- _The task_
Starting at the line below holding "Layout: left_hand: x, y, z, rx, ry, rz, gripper" and stopping at the line holding "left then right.", print every line exactly, both ends included, and leave the rest out.

- _Data extract_
---------------

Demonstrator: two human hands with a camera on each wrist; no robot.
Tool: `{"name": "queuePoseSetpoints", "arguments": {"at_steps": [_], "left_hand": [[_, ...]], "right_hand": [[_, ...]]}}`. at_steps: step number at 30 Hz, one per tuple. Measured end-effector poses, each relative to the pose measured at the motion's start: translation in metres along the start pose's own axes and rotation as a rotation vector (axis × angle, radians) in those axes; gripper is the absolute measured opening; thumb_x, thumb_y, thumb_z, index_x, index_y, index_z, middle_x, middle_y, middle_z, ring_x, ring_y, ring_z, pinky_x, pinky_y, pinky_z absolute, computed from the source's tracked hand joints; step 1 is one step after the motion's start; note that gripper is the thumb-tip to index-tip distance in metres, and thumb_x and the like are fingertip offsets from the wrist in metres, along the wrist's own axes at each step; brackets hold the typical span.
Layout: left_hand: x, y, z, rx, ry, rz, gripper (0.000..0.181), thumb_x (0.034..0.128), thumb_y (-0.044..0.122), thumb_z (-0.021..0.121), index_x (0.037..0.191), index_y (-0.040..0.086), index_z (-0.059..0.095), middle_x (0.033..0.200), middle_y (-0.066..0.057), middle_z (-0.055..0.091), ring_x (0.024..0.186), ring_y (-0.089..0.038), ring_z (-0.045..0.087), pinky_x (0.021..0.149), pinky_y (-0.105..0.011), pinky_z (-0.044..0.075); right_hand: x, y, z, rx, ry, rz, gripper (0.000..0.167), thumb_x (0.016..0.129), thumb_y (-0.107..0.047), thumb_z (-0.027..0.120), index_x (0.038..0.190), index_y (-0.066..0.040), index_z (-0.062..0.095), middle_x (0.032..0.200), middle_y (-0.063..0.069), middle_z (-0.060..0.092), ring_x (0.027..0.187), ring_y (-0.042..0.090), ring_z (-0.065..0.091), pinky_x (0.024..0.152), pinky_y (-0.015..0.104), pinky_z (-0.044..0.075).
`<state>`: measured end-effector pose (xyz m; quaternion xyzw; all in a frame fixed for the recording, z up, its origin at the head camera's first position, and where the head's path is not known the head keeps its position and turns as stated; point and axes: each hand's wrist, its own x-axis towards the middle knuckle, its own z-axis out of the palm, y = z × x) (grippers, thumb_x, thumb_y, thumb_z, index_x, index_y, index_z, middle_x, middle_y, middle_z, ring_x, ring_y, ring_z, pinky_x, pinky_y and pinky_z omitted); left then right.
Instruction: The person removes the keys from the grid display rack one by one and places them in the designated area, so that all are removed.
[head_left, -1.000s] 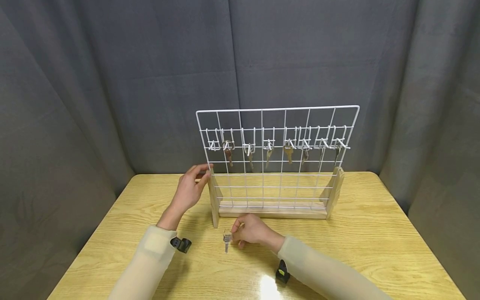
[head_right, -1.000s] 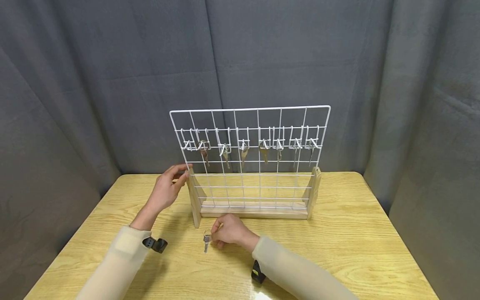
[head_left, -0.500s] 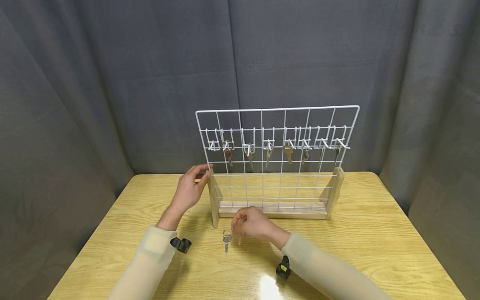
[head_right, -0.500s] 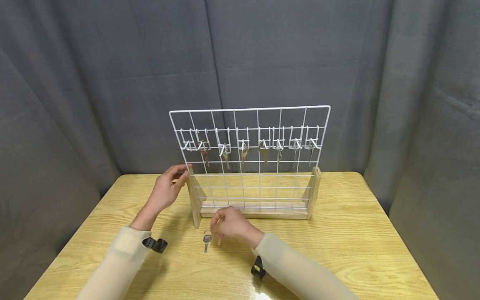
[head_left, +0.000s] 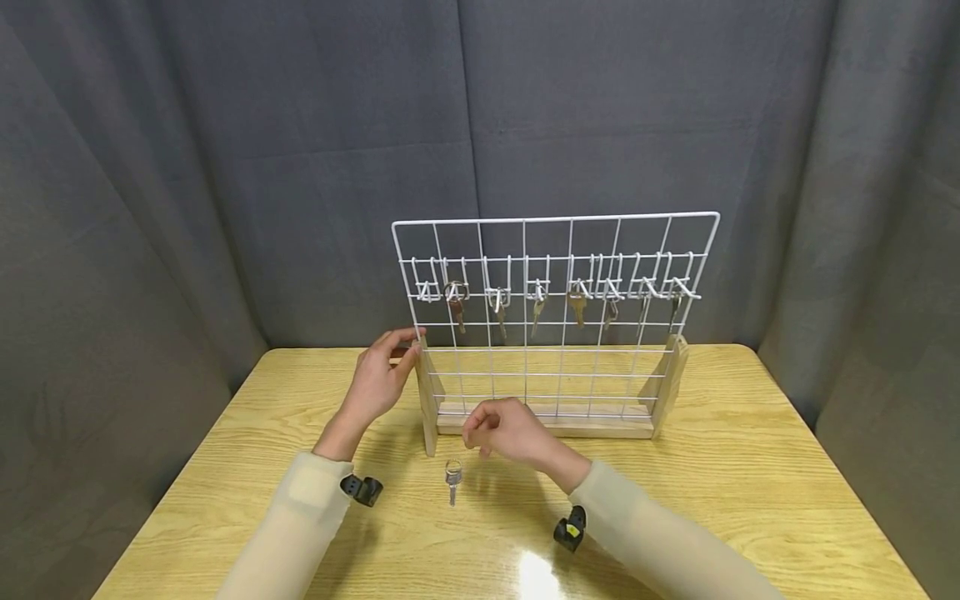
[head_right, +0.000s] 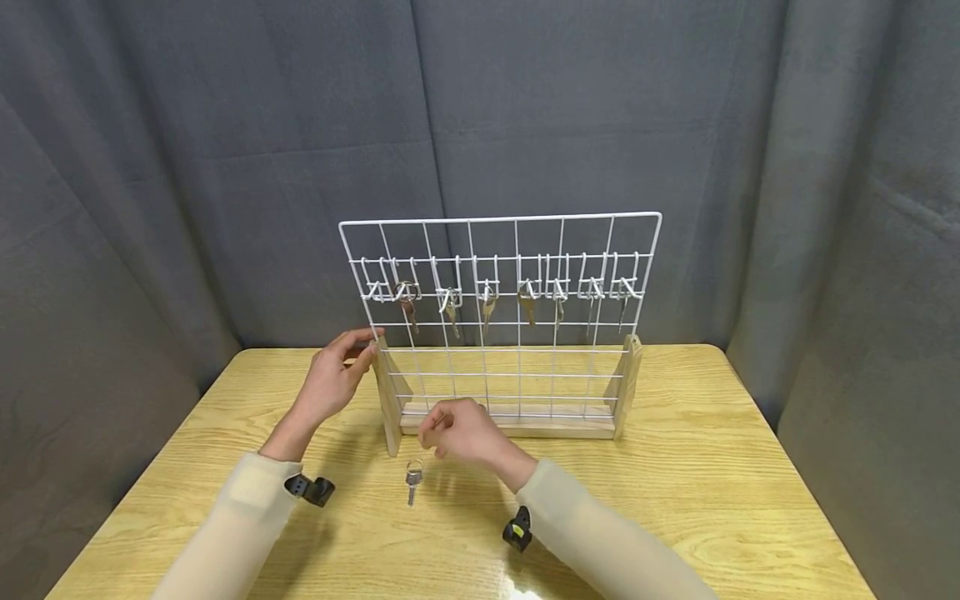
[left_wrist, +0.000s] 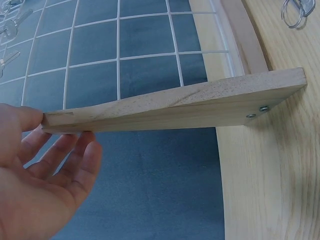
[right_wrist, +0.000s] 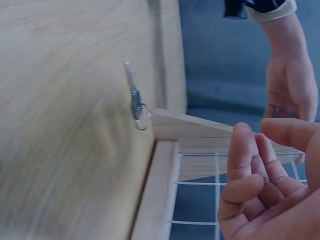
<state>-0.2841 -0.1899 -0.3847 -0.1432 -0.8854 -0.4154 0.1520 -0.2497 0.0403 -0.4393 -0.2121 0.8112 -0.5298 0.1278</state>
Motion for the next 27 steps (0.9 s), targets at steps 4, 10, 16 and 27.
{"name": "queuePoseSetpoints", "arguments": {"at_steps": [4, 10, 16, 27], "left_hand": [[0.001, 0.0, 0.0, 0.0, 0.002, 0.005, 0.034, 0.1046, 0.023, 0.054, 0.135, 0.009, 0.061, 0.129, -0.015, 0.062, 0.114, -0.033, 0.066, 0.094, -0.051, 0.056], [0.001, 0.0, 0.0, -0.002, -0.001, 0.005, 0.034, 0.1047, 0.023, 0.053, 0.135, 0.009, 0.061, 0.13, -0.015, 0.062, 0.114, -0.033, 0.066, 0.094, -0.051, 0.056], [0.0, -0.001, 0.0, -0.001, -0.002, 0.003, 0.034, 0.1048, 0.023, 0.053, 0.135, 0.01, 0.06, 0.131, -0.015, 0.062, 0.115, -0.034, 0.066, 0.095, -0.051, 0.055], [0.001, 0.0, 0.0, -0.011, -0.002, 0.004, 0.033, 0.1049, 0.023, 0.053, 0.133, 0.009, 0.061, 0.132, -0.015, 0.062, 0.115, -0.035, 0.066, 0.094, -0.051, 0.056]], "right_hand": [[-0.001, -0.009, -0.004, 0.012, 0.027, -0.033, 0.008, 0.093, -0.011, 0.066, 0.096, -0.005, 0.071, 0.083, 0.013, 0.071, 0.067, 0.026, 0.067, 0.066, 0.034, 0.055], [-0.002, -0.02, -0.008, 0.047, 0.065, -0.056, 0.008, 0.093, -0.013, 0.068, 0.096, -0.006, 0.071, 0.078, 0.007, 0.069, 0.068, 0.026, 0.067, 0.062, 0.029, 0.052], [-0.003, -0.029, -0.012, 0.076, 0.095, -0.075, 0.009, 0.093, -0.014, 0.069, 0.098, -0.007, 0.07, 0.081, 0.006, 0.069, 0.072, 0.026, 0.068, 0.067, 0.034, 0.059], [-0.003, -0.044, -0.02, 0.026, 0.169, -0.156, 0.012, 0.093, -0.015, 0.07, 0.102, -0.007, 0.071, 0.089, 0.012, 0.072, 0.068, 0.018, 0.067, 0.06, 0.031, 0.055]]}}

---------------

- _Exercise result_
Layout: left_hand: x, y, z, rx, ry, rz, gripper (0.000..0.181), thumb_x (0.034..0.128), thumb_y (-0.044..0.122), thumb_z (-0.021..0.121), index_x (0.037..0.191), index_y (-0.040..0.086), index_z (-0.059..0.095), middle_x (0.033..0.200), middle_y (-0.066..0.057), middle_z (-0.055..0.091), ring_x (0.024..0.186), ring_y (-0.089..0.038), ring_z (-0.045..0.087), pinky_x (0.021..0.149), pinky_y (-0.105..0.011), pinky_z (-0.044..0.075); right_hand: x, y, z, rx, ry, rz, gripper (0.000..0.167), thumb_x (0.016..0.129), thumb_y (-0.107..0.047), thumb_z (-0.027..0.120), index_x (0.038..0.190), index_y (-0.066..0.040), index_z (-0.062..0.095), middle_x (0.032..0.200), middle_y (-0.063..0.069), middle_z (-0.060..0.092), ring_x (0.027..0.187), ring_y (-0.042..0.090), ring_z (-0.065..0.091), pinky_x (0.024..0.152), pinky_y (-0.015..0.104), pinky_z (-0.044..0.075).
`<state>`: measured end-effector pose (xyz m; quaternion xyzw; all in a frame fixed for the recording, z up, its origin at the head camera's first position, and where the head's path is not known the head keeps its position and turns as stated; point and axes: each hand's wrist, its own x-axis towards the middle knuckle, its own z-axis out of the palm, y = z × x) (grippers, thumb_x, thumb_y, thumb_z, index_x, index_y, index_z, middle_x, middle_y, middle_z, ring_x, ring_y, ring_z, pinky_x, pinky_y and pinky_z omitted); left then right.

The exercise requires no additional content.